Content starts

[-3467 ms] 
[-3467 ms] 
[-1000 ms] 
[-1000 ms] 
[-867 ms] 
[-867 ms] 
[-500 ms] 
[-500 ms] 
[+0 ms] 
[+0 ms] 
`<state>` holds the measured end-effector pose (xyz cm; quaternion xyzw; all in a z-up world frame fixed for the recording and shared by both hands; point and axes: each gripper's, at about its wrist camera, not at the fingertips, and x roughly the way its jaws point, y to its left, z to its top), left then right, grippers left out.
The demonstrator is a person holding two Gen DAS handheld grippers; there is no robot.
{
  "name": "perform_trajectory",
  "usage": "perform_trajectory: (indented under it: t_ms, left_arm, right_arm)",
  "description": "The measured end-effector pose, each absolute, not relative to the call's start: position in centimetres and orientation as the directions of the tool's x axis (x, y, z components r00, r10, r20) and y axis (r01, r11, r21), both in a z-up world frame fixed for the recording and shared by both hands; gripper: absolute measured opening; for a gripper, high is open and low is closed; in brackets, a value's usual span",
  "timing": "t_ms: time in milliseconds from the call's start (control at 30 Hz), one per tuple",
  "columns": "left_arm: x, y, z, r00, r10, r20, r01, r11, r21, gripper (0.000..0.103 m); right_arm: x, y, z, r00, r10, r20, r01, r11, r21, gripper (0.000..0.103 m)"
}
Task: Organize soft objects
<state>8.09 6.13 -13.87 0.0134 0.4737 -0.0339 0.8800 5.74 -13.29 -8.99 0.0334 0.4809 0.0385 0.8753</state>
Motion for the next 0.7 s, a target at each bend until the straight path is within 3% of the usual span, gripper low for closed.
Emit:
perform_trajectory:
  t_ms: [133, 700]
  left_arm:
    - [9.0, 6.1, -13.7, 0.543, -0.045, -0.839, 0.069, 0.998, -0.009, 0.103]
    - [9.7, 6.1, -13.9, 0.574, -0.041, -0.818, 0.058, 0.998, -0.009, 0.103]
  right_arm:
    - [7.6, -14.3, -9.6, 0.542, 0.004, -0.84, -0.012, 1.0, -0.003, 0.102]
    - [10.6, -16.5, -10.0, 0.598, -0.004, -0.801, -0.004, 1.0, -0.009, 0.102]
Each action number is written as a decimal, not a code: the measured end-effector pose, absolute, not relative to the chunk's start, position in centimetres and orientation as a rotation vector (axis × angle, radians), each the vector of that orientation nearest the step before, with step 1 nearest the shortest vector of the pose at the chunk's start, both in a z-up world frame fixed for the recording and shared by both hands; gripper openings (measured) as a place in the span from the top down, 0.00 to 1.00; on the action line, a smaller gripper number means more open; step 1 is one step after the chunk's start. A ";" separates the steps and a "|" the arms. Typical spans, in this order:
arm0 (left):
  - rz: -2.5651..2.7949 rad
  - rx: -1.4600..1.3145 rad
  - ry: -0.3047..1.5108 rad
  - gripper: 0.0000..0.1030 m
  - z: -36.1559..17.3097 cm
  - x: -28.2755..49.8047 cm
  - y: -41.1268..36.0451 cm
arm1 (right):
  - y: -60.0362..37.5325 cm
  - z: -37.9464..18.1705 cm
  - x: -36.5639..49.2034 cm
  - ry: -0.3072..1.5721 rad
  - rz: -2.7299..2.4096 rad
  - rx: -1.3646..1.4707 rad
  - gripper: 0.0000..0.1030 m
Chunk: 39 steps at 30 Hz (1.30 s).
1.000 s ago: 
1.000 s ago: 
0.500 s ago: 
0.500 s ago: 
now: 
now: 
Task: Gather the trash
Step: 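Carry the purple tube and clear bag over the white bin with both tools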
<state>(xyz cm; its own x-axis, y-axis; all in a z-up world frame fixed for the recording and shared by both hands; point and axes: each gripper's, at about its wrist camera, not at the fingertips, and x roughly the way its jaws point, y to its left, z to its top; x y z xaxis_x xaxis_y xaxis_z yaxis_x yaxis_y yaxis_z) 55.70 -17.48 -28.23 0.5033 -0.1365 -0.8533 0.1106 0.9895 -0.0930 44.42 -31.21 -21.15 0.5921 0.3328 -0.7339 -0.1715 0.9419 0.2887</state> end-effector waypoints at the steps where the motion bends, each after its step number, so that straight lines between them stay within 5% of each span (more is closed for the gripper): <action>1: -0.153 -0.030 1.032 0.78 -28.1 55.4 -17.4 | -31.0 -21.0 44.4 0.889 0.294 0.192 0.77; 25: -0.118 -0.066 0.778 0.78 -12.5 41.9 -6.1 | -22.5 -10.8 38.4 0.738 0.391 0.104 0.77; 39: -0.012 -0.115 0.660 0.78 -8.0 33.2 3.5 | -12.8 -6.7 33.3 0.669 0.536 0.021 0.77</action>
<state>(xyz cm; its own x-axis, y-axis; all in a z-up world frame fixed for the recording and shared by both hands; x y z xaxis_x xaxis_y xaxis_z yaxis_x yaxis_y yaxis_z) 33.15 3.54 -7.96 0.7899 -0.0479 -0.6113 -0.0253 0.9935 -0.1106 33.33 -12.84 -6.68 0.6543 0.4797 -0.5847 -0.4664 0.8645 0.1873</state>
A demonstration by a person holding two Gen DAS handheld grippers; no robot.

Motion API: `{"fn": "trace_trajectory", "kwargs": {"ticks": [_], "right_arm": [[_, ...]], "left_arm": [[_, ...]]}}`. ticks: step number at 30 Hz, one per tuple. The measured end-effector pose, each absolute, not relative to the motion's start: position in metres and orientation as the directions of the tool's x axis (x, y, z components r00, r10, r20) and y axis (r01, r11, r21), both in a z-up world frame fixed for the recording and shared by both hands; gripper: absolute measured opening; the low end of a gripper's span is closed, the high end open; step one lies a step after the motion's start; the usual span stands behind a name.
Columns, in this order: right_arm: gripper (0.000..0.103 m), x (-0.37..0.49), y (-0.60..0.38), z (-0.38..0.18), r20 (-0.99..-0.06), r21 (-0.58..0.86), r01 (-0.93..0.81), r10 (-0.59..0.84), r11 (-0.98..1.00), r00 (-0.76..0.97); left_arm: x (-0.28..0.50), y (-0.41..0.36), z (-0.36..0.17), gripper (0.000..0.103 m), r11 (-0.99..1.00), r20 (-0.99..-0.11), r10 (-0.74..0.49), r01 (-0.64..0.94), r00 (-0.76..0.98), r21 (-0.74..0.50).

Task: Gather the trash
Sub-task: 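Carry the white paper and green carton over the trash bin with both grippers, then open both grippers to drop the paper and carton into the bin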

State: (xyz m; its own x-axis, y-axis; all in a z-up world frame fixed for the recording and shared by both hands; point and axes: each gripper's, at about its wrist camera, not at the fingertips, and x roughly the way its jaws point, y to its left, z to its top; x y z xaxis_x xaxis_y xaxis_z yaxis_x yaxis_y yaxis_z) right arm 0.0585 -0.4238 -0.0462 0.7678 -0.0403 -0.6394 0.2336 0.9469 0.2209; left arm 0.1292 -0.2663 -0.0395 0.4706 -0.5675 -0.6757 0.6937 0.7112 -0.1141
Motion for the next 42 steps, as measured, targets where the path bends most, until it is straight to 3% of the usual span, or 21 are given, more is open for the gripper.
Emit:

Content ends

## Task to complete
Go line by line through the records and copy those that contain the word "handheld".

## Answer space
The demonstrator is a person holding two Gen DAS handheld grippers; there is no robot.
A demonstration by a person holding two Gen DAS handheld grippers; no robot.

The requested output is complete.